• Activity
The full listing, copied exactly and free of pictures, is the expected reply.

** Opening Task inputs block **

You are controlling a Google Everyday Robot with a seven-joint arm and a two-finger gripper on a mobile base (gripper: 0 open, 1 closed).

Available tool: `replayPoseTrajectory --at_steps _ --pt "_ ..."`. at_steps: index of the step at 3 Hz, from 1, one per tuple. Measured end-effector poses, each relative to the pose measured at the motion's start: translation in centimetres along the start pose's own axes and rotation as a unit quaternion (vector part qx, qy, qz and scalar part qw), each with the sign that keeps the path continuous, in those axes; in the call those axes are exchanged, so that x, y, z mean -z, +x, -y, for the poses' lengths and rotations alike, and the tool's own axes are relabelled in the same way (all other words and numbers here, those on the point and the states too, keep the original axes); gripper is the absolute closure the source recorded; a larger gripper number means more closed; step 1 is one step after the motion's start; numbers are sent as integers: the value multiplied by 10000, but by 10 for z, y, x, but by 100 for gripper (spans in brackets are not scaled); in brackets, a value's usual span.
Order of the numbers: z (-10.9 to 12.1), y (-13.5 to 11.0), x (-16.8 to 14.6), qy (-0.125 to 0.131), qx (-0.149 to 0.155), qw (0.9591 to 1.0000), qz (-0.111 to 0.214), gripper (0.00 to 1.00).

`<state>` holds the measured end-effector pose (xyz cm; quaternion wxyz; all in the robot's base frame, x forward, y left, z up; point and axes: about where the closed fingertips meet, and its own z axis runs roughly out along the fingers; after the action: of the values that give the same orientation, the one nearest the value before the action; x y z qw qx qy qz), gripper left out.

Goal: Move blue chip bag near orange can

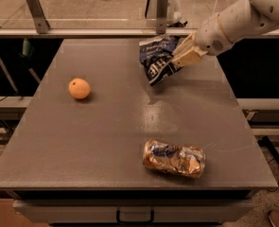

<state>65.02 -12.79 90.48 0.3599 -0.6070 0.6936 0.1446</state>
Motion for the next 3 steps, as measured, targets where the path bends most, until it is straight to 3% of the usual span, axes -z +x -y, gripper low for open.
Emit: replayPoseTrajectory --at_steps 1,3 --pt "-20 1 -12 -309 131 9994 -122 100" --pt "-83 -11 -25 -984 644 9924 -375 100"
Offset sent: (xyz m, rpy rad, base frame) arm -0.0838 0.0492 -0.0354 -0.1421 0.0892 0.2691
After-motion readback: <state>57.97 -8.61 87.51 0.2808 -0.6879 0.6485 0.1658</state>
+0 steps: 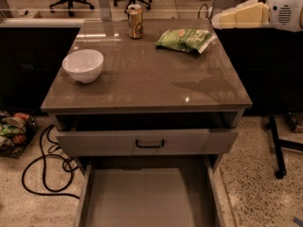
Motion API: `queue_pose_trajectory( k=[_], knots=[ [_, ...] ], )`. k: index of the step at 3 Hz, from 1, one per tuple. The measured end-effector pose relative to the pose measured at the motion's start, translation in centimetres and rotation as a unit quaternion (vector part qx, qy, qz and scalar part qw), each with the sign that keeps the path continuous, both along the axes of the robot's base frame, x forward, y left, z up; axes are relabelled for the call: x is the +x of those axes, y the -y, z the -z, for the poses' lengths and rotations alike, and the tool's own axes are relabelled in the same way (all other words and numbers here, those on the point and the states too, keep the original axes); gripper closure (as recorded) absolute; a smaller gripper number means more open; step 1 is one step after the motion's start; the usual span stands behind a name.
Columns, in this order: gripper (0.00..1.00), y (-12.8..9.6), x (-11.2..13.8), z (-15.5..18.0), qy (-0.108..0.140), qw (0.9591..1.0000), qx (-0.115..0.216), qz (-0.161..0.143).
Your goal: Place orange can into middle drawer
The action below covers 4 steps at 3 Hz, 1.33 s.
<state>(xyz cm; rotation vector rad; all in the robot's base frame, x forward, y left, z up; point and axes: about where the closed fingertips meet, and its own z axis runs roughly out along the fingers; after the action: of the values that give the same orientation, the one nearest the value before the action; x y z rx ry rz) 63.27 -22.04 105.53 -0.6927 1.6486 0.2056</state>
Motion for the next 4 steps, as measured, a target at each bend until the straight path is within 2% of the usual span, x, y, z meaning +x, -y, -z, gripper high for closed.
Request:
queue_pose_trajectory(
  k=[1,2,3,4],
  knots=[
    [0.00,-1.5,3.0,0.3,0.004,1.0000,0.006,-0.006],
    [0.00,-4.8,9.6,1.1,0.016,0.9992,0.031,-0.019],
    [0.00,-7.8,16.4,2.4,0.016,0.9978,0.057,-0.030],
    [0.00,-10.2,21.9,4.2,-0.003,0.9963,0.079,-0.035]
  ],
)
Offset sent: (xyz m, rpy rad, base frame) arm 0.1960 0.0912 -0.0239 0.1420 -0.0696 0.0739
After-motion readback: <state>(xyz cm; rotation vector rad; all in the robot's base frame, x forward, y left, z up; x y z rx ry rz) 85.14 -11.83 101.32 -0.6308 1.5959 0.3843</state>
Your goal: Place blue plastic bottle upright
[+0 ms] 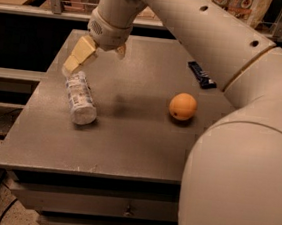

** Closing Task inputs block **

• Task output
You are controlling a Google Everyday Robot with a seven-joint arm and a two-finger gripper on a mobile base (gripper: 0 open, 1 closed).

Available tool: `replayPoseTrajectory --at_steps _ --pt "_ ..."`. at_steps: index of the step at 3 Hz, from 1, one per tuple. Measured end-effector poses, each relative to the pose measured at the motion's start: translation in centimetres along the start pose's own axes and rotation as a unit quaternion (vector part qx, qy, qz and scalar part qw), each with the sign that keeps the path continuous, in those axes; in the call those axes are exchanged, so that x, y, z mean -z, +x, -y, for the poses' lengths and rotations alike, and the tool's own axes are relabelled in the same way (all other words and numbers here, those on the point and the states too, keep the original axes); gripper is the absolute closure the source recorded; a larger gripper number means more closed; step 1 is one step after the motion's start; numbers are sent as integers: the value multiplied by 10000, but by 10 for z, y, x, but by 100 for gripper (spans in brackets are not scaled); in brackets, a value's usual span.
Order of the numbers: z (-10.9 to 12.1), y (-13.5 to 11.0), x (-16.8 to 14.6), qy (-0.125 to 0.131), qx (-0.149 to 0.155), qw (0.9591 to 1.0000), qz (-0.111 to 0.214), gripper (0.00 to 1.00).

`<state>` holds the measured end-effector pose (xyz cm; quaternion wxyz; all in the robot's base frame, x forward, y left, z up; point and axes: about where the closed fingertips meet, and its own z axis runs roughly out along the fingers; after the action: of the values that give the same orientation, the one nearest the value before the action; x y z qw qx qy qz), gripper left out.

Goal: Move blue chip bag near orange can


<state>65.02 -12.79 90.48 0.3599 -0.6070 0.6936 0.1446</state>
Motion for the next 3 steps, as measured, targets where the path bends most, until it is straight to 3% of the usual span, axes -z +x -y, gripper low for open.
Emit: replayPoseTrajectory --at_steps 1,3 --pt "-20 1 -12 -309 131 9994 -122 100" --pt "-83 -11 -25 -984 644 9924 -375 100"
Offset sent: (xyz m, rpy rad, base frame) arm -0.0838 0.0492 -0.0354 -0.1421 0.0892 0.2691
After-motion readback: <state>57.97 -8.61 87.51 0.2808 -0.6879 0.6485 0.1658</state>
+0 steps: 
Motion API: `queue_pose_trajectory( k=[_], knots=[ [_, ...] ], )`. k: index of the step at 3 Hz, from 1, one per tuple. The measured end-effector pose relative to the pose measured at the motion's start, translation in centimetres and rotation as a unit quaternion (vector part qx, qy, qz and scalar part qw), each with the sign that keeps the path continuous, both along the axes of the robot's base frame, x forward, y left, z up; axes are relabelled for the call: x is the +x of those axes, y the -y, z the -z, for the poses' lengths and rotations alike, and the tool's own axes are relabelled in the same way (all other words and numbers here, those on the point and the states too, keep the original axes); gripper closure (as recorded) absolute; a smaller gripper number means more open; step 1 is one step after the motion's start; the usual span stands behind a name.
Columns, in this order: gripper (0.00..1.00), y (-12.8..9.6), x (-11.2..13.8), z (-15.5..18.0), qy (-0.108..0.140), qw (0.9591..1.0000), qx (-0.115..0.216), qz (-0.161..0.143).
Your goal: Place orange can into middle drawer
The action below covers 4 steps at 3 Hz, 1.33 s.
<state>(xyz cm; rotation vector rad; all in the robot's base frame, x forward, y left, z up; point and axes: about where the closed fingertips meet, and its own z axis runs roughly out along the fingers; after the action: of the values that give the same orientation, the one nearest the value before the action; x y z rx ry rz) 63.27 -22.04 105.53 -0.6927 1.6486 0.2056</state>
Motion for the next 4 steps, as measured, a target at each bend until the straight path is within 2% of the usual span, x, y, z meaning +x, -y, -z, gripper high for closed.
Request:
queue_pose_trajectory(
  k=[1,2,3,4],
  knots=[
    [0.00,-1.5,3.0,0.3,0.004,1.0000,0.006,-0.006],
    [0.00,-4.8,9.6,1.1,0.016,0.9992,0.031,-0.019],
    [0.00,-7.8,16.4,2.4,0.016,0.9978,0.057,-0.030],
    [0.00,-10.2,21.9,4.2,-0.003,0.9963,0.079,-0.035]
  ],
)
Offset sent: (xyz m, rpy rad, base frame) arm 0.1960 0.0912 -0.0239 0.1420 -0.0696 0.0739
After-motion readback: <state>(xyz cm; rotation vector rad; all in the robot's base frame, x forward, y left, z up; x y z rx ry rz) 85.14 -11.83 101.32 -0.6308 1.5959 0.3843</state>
Your goal: Place blue plastic bottle upright
[+0 ms] 

Here the work on this exercise is complete.